An acceptable answer contains every record below, unchanged, and no pictures.

# Task material
^^^^^^^^

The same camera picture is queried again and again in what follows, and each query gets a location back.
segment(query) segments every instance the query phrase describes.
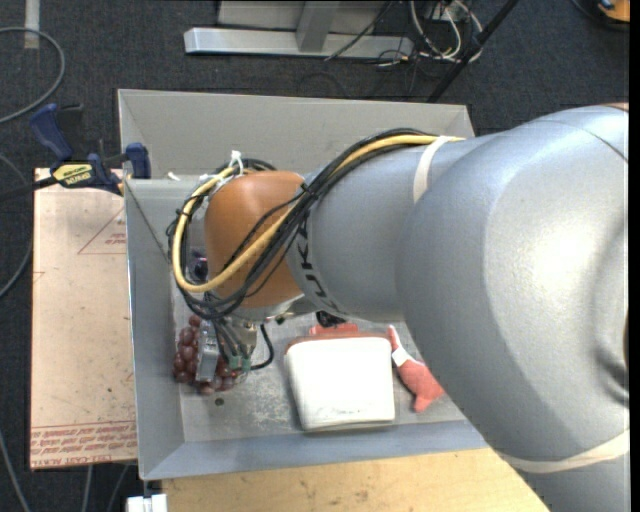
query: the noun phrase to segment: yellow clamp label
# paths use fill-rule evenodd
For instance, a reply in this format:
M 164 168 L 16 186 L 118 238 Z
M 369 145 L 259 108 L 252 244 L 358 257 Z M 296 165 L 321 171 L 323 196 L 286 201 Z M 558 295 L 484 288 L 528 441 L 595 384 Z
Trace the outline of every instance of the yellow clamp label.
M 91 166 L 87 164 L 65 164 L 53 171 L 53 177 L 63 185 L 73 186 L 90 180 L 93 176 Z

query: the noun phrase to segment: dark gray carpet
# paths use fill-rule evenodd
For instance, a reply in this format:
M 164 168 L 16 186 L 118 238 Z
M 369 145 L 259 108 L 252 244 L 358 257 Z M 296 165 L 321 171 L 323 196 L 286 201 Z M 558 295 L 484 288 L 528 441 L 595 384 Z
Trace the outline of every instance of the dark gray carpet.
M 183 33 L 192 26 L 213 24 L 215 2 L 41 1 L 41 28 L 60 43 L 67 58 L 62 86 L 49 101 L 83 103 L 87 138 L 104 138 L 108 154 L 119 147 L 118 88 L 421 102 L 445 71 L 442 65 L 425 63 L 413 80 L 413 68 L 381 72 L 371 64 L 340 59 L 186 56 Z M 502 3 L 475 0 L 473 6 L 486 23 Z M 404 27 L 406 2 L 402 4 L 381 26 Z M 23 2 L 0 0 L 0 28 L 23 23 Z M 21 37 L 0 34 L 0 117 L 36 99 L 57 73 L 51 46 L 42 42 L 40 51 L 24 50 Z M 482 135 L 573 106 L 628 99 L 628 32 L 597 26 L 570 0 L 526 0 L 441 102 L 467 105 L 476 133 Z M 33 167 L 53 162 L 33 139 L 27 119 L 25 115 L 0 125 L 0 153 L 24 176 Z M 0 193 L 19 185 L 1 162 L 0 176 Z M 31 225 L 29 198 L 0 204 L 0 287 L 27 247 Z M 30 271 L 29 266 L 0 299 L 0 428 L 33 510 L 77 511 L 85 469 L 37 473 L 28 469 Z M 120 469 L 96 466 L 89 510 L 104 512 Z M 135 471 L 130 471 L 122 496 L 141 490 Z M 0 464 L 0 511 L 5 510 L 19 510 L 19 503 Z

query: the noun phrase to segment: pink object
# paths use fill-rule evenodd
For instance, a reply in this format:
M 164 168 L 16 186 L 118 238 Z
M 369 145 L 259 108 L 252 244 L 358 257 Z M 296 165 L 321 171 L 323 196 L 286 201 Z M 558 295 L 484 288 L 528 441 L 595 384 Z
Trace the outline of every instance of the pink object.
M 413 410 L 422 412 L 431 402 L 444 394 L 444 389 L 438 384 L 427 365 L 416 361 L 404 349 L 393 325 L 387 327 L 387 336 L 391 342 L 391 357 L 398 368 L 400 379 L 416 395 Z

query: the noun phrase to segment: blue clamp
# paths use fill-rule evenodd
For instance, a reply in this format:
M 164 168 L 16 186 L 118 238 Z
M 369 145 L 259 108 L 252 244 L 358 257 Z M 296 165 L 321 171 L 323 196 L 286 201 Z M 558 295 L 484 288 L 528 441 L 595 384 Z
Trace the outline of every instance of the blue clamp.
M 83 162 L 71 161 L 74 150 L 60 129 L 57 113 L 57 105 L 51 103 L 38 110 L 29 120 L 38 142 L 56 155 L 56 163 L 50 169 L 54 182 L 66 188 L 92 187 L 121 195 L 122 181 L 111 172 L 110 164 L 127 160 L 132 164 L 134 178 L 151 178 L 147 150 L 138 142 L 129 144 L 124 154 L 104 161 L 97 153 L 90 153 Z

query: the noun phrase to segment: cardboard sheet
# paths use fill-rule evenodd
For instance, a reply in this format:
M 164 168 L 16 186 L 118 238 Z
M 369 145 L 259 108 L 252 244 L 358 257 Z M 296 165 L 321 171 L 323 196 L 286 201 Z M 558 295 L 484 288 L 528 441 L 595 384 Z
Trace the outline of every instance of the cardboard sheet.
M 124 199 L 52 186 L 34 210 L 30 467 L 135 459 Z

^^^^^^^^

# Response
The same camera picture is queried again and again in what follows, and each query gets a location back.
segment(query) segments every instance the query phrase describes.
query: the noun phrase to segment: yellow clamp label
# paths use fill-rule evenodd
For instance, a reply in this format:
M 164 168 L 16 186 L 118 238 Z
M 369 145 L 259 108 L 252 244 L 358 257 Z M 296 165 L 321 171 L 323 196 L 286 201 Z M 558 295 L 484 288 L 528 441 L 595 384 Z
Trace the outline of every instance of the yellow clamp label.
M 91 166 L 87 164 L 65 164 L 53 171 L 53 177 L 63 185 L 73 186 L 90 180 L 93 176 Z

query: the noun phrase to segment: dark gray carpet
# paths use fill-rule evenodd
For instance, a reply in this format:
M 164 168 L 16 186 L 118 238 Z
M 369 145 L 259 108 L 252 244 L 358 257 Z M 296 165 L 321 171 L 323 196 L 286 201 Z M 558 295 L 484 288 L 528 441 L 595 384 Z
Trace the outline of every instance of the dark gray carpet.
M 183 33 L 192 26 L 213 24 L 215 2 L 41 1 L 41 28 L 60 43 L 67 58 L 62 86 L 49 101 L 83 103 L 87 138 L 104 138 L 108 154 L 119 147 L 118 88 L 421 102 L 445 71 L 442 65 L 425 63 L 413 80 L 413 68 L 381 72 L 371 64 L 340 59 L 186 56 Z M 502 3 L 475 0 L 473 6 L 486 23 Z M 404 27 L 406 2 L 402 4 L 381 26 Z M 23 2 L 0 0 L 0 28 L 23 23 Z M 21 37 L 0 34 L 0 117 L 36 99 L 57 73 L 51 46 L 42 42 L 40 51 L 24 50 Z M 482 135 L 573 106 L 628 99 L 628 32 L 597 26 L 570 0 L 526 0 L 441 102 L 467 105 L 476 133 Z M 33 167 L 53 162 L 33 139 L 27 119 L 25 115 L 0 125 L 0 153 L 24 176 Z M 0 193 L 19 185 L 1 162 L 0 176 Z M 31 225 L 29 198 L 0 204 L 0 287 L 27 247 Z M 30 271 L 29 266 L 0 299 L 0 428 L 33 510 L 77 511 L 85 469 L 37 473 L 28 469 Z M 120 469 L 96 466 L 89 510 L 104 512 Z M 135 471 L 130 471 L 122 496 L 141 490 Z M 0 464 L 0 511 L 5 510 L 19 510 L 19 503 Z

query: the noun phrase to segment: pink object
# paths use fill-rule evenodd
For instance, a reply in this format:
M 164 168 L 16 186 L 118 238 Z
M 369 145 L 259 108 L 252 244 L 358 257 Z M 296 165 L 321 171 L 323 196 L 286 201 Z M 558 295 L 484 288 L 528 441 L 595 384 Z
Trace the outline of every instance of the pink object.
M 413 410 L 422 412 L 431 402 L 444 394 L 444 389 L 438 384 L 427 365 L 416 361 L 404 349 L 393 325 L 387 327 L 387 336 L 391 342 L 391 357 L 398 368 L 400 379 L 416 395 Z

query: the noun phrase to segment: blue clamp
# paths use fill-rule evenodd
For instance, a reply in this format:
M 164 168 L 16 186 L 118 238 Z
M 369 145 L 259 108 L 252 244 L 358 257 Z M 296 165 L 321 171 L 323 196 L 286 201 Z M 558 295 L 484 288 L 528 441 L 595 384 Z
Trace the outline of every instance of the blue clamp.
M 83 162 L 71 161 L 74 150 L 60 129 L 57 113 L 57 105 L 51 103 L 38 110 L 29 120 L 38 142 L 56 155 L 56 163 L 50 169 L 54 182 L 66 188 L 92 187 L 121 195 L 122 181 L 111 172 L 110 164 L 127 160 L 132 164 L 134 178 L 151 178 L 147 150 L 138 142 L 129 144 L 124 154 L 104 161 L 97 153 L 90 153 Z

query: the noun phrase to segment: cardboard sheet
# paths use fill-rule evenodd
For instance, a reply in this format:
M 164 168 L 16 186 L 118 238 Z
M 369 145 L 259 108 L 252 244 L 358 257 Z M 296 165 L 321 171 L 323 196 L 286 201 Z M 558 295 L 484 288 L 528 441 L 595 384 Z
Trace the outline of every instance of the cardboard sheet.
M 124 199 L 52 186 L 34 210 L 30 467 L 135 459 Z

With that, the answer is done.